» COLLECTED MATERIAL:
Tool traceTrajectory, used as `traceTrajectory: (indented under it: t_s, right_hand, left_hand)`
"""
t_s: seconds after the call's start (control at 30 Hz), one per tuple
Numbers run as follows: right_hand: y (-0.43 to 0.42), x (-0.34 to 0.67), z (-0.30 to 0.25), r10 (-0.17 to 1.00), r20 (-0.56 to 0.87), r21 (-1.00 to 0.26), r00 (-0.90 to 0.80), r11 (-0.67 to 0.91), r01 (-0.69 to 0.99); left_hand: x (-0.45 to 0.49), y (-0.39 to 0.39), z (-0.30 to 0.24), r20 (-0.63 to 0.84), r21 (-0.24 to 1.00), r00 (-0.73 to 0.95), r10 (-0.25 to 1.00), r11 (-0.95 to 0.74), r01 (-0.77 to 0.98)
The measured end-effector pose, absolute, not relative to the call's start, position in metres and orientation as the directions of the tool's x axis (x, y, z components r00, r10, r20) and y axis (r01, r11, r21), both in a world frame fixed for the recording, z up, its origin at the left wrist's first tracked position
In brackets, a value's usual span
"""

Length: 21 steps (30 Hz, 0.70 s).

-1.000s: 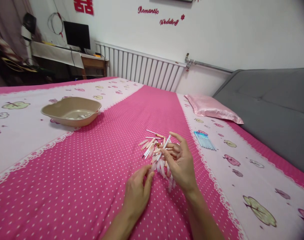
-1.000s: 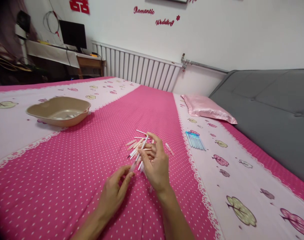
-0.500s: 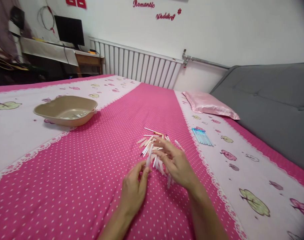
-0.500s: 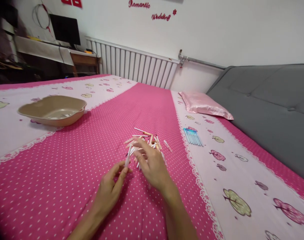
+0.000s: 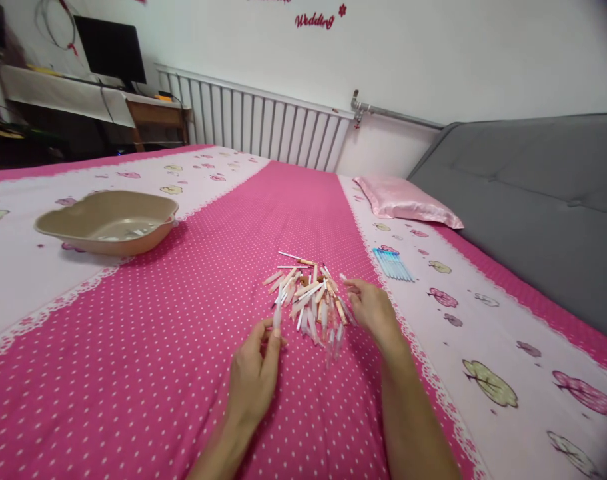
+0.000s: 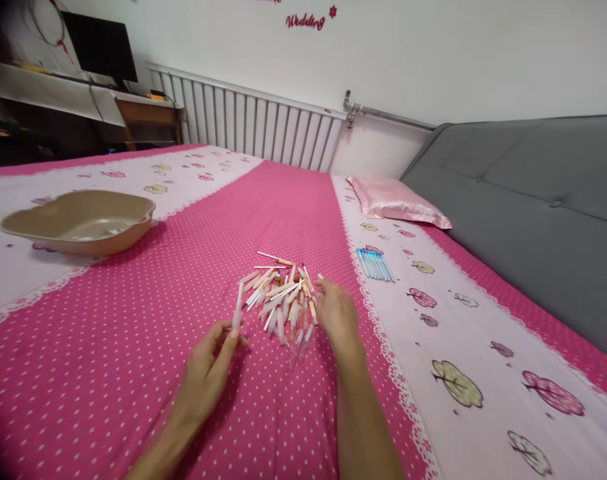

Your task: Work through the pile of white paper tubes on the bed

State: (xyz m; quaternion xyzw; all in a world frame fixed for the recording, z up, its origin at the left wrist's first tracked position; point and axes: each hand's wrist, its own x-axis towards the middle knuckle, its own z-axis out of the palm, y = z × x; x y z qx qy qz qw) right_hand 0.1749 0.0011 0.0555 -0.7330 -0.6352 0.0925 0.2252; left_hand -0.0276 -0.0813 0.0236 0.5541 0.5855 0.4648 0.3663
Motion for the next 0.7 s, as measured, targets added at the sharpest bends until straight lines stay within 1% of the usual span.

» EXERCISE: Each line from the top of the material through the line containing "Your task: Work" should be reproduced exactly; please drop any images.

» ANSWER AREA:
Tool traceTrajectory, used as `traceTrajectory: (indented under it: t_s, right_hand, left_hand)`
"""
t_s: seconds after the call's start (control at 30 Hz), one per tuple
Numbers run as follows: right_hand: y (-0.43 to 0.42), x (-0.34 to 0.67), z (-0.30 to 0.25), r10 (-0.17 to 1.00), r20 (-0.56 to 0.87), r21 (-1.00 to 0.26), r00 (-0.90 to 0.80), r11 (-0.67 to 0.91), r01 (-0.69 to 0.99); left_hand: x (-0.45 to 0.49), y (-0.39 to 0.39), z (-0.30 to 0.24), r20 (-0.63 to 0.84), r21 (-0.24 to 1.00), r00 (-0.73 to 0.95), r10 (-0.25 to 1.00), r11 (-0.95 to 0.74), r01 (-0.77 to 0.98)
The measured end-effector pose, absolute, not relative to the call's start, position in metres and orientation as the directions of the tool's x axis (x, y, z components r00, r10, r20) and y axis (r01, r11, r21), both in a world frame fixed for the recording, z up, its origin at the left wrist's first tracked position
In brackets, a value's usual span
"""

Length: 21 steps (30 Hz, 0.70 s).

-1.000s: 
-1.000s: 
-0.500s: 
-0.500s: 
+0.000s: 
+0.000s: 

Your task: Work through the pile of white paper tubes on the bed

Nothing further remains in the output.